Coming from the Parisian bourgeoisie of the Second Empire, the painter discovered Algeria thanks to one of his friends, and fell in love with the territory, then under French control. Very critical of colonial policy, a “filthy rot” in his words, he did not consider its abolition. To establish him as an anti-colonialist personality would be a mistake: he rather wanted to reform it and eliminate the inequalities he denounced.
Scenes of life and spirituality
Lascivious body, suggestive position and exposed chest, the Bather with jewelry throne with other nudes in the space reserved for ” ambiguity “ of his art.

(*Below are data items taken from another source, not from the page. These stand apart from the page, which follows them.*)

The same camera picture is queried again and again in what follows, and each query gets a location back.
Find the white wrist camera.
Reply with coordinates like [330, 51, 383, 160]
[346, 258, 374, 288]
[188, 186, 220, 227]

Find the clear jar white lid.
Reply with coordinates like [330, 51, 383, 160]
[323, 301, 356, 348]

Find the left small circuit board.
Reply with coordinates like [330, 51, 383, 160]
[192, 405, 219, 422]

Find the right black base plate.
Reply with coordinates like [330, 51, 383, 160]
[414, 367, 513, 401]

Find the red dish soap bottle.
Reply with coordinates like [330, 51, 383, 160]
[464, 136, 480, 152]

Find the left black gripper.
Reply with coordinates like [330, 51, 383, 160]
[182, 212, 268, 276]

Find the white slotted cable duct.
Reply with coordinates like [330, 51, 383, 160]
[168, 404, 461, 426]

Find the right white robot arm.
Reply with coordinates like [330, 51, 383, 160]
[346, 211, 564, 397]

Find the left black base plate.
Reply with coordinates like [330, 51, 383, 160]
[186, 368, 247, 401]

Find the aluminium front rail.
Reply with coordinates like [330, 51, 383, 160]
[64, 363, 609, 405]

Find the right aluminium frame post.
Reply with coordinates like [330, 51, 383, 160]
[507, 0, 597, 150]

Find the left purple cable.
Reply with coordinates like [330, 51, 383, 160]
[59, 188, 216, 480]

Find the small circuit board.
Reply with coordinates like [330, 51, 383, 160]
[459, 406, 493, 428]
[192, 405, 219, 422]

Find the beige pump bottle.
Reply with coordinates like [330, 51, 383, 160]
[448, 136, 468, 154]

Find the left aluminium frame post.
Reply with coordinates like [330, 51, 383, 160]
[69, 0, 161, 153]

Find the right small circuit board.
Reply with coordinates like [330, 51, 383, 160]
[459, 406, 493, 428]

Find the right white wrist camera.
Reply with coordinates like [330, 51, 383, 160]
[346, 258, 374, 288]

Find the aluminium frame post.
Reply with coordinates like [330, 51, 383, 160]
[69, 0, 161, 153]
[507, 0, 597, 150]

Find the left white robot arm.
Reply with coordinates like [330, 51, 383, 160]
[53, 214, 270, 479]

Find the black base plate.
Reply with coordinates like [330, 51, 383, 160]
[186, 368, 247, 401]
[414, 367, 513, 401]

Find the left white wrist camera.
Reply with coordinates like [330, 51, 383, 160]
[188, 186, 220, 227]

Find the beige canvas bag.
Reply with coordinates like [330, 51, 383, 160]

If we can sometimes find features of the fantasized exoticism expressed by the orientalist movement, the works of Étienne Dinet are contextualized by the exhibition, which underlines that “the body of so-called “indigenous” women is an issue of the colonial order and of sexual violence, real and symbolic”.
On other canvases, the bodies of his models bend in a sign of piety, turning towards the ground, the sky. Their faces are adorned with touching expressions, sometimes humble, sometimes grimacing, happy, mischievous, serious, always striking with reality. The scenes are anchored in everyday life, where spirituality filters through the mastery of light and the settings, undoubtedly inspired by the contemplation of Bou-Saada, an oasis at the gates of the Sahara where he settled in 1904.
“This is the year when the entire art world settles in Paris to trainunderlines the curator in charge of the exhibition, Mario Choueiry. He went there. Étienne Dinet will never be a modern painter, he is timeless. »
Conversion and commitments
Bathed in a culture that he has now chosen, the enthusiast illustrates The Romance of Antar, monument of Arabic literature. He learned the language, converted to Islam under the name Nasreddine (“Victory of Faith”), worked for the return of wounded Algerians to the country, and for the respect of the Muslim rituals prescribed for the burials of soldiers during the First World War.
Author of the first biography in French of the prophet of Islam Mohammed, he attended the inauguration of the Grand Mosque of Paris and died the year of his pilgrimage to Mecca, in 1929. His body rests today in Bou -Saada, in the north of Algeria, where a museum is dedicated to him, while some of his works are found on stamps of the homeland which welcomed him.
“Étienne Dinet, Algerian passions”, until June 9, 2024.